Segmentation Settings
| Option | Default Value | Description |
|---|---|---|
| Minimum Characters Per Segment | 20 | Minimum number of characters required before a segment can be spoken after the initial segment. |
| Minimum Words Per Segment | 4 | Minimum number of words required before a segment can be spoken after the initial segment. |
| Soft Boundary Minimum Words | 12 | Allows speech generation to proceed even if a complete sentence boundary has not been reached, provided this many words are available. |
| Soft Boundary Minimum Characters | 80 | Allows speech generation to proceed even if a complete sentence boundary has not been reached, provided this many characters are available. |
| Target Cut Characters | 140 | Preferred segment size when dividing longer responses into speech chunks. |
| Minimum Cut Before Space | 50 | Prevents very small speech segments from being created when splitting text. |
| Split At Colon Boundary | False | Allows segmentation after colon-delimited phrases such as "Status:" or "Name:" which may improve list-style speech output. |
Prosody Chunking
Prosody refers to the rhythm, pacing, and natural flow of spoken language.

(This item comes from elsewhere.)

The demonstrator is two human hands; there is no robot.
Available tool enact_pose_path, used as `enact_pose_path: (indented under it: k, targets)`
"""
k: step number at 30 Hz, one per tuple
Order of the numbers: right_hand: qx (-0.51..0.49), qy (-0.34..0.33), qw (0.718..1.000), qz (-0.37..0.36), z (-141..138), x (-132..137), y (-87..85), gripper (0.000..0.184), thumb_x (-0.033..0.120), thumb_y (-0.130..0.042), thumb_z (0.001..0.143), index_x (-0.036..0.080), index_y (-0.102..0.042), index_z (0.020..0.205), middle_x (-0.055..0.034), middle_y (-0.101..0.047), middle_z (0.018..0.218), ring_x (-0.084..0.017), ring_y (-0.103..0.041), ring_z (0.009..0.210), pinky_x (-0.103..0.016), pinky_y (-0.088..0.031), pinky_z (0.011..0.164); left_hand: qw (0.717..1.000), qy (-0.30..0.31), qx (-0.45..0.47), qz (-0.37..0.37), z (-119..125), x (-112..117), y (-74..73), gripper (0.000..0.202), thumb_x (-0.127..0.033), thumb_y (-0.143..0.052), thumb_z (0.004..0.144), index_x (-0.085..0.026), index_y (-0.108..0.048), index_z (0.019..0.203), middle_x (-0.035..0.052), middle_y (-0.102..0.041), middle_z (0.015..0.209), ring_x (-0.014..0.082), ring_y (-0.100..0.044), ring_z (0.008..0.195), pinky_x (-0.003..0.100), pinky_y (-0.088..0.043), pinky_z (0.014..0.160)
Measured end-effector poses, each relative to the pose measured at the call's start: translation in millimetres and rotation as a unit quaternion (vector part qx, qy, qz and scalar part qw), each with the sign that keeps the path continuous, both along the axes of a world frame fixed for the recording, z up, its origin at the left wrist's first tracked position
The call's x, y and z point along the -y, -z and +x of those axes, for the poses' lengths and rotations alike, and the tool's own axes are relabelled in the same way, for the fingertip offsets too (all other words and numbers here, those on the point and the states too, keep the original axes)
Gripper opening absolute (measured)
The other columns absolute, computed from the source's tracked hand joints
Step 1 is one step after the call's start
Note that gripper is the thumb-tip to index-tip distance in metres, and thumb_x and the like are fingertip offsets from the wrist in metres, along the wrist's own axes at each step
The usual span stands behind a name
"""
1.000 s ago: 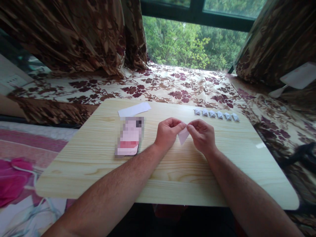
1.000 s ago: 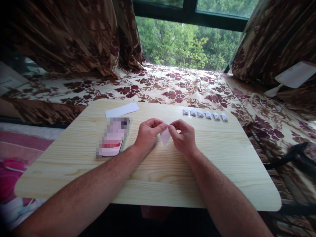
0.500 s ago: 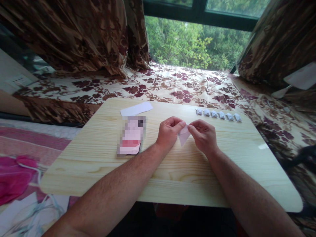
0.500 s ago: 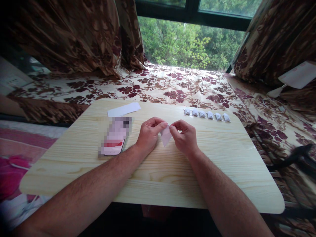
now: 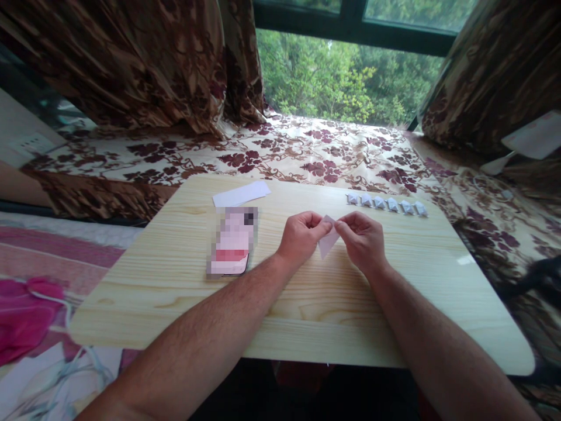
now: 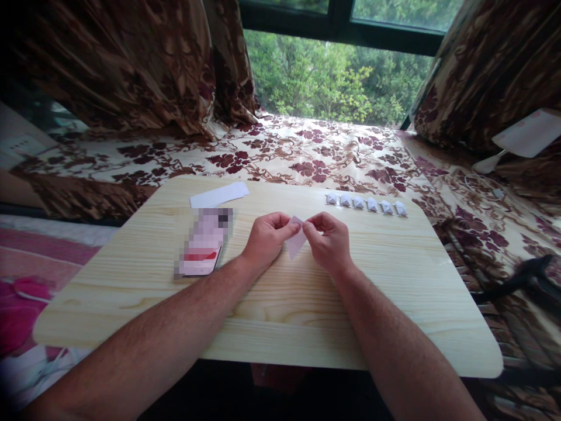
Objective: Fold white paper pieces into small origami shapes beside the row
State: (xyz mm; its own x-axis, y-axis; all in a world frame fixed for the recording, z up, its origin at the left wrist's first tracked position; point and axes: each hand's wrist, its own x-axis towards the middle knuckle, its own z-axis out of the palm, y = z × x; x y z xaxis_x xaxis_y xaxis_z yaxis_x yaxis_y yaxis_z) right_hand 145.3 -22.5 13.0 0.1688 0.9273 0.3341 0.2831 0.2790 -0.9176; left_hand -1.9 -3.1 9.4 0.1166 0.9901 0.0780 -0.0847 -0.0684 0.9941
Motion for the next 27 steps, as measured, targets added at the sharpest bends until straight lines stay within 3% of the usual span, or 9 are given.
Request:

These settings help create more natural speech by controlling how streamed text is grouped into spoken phrases.
Prosody Chunking Settings
| Option | Default Value | Description |
|---|---|---|
| Minimum Words After First Chunk | 4 | Minimum number of additional words required before creating another speech segment after the first chunk has been spoken. |
| Minimum Words Before First Split | 2 | Minimum number of words required before allowing the first segmentation point in a streamed response. |
| Maximum Words Before Force Emit | 35 | Maximum number of words that may be accumulated before speech generation is forced to continue. This prevents excessive delays while waiting for additional text. |
Choosing Appropriate Settings
Faster Speech Start
For highly interactive conversations:
- Enable Early Synthesis
- Reduce Soft Boundary thresholds
- Reduce Target Cut Characters
This allows the agent to begin speaking sooner after generating text.
Smoother Playback
For more natural and polished speech:
- Disable Early Synthesis
- Increase Target Cut Characters
- Increase Soft Boundary thresholds
This produces larger speech segments and reduces abrupt pauses between chunks.
Structured Responses
For agents that frequently read lists, reports, or status updates:
- Enable Split At Colon Boundary
This can improve readability and make spoken output sound more natural.
Improved Pronunciation
For agents that frequently mention:
- URLs
- Email addresses
- Currency values
- Emojis
- Technical abbreviations
Enable Text Normalization to improve pronunciation quality.
Best Practices
- Use the default settings unless specific tuning is required.
- Enable Early Synthesis only when minimizing response latency is more important than perfectly smooth playback.
- Test speech quality with realistic conversation scenarios.
- Enable Text Normalization when responses frequently contain URLs, currencies, abbreviations, or symbols.
- Avoid excessively small segment sizes, which may create choppy or unnatural speech.
- Validate behavior across different speech providers and voices.
- Test both short and long responses to ensure natural speech flow.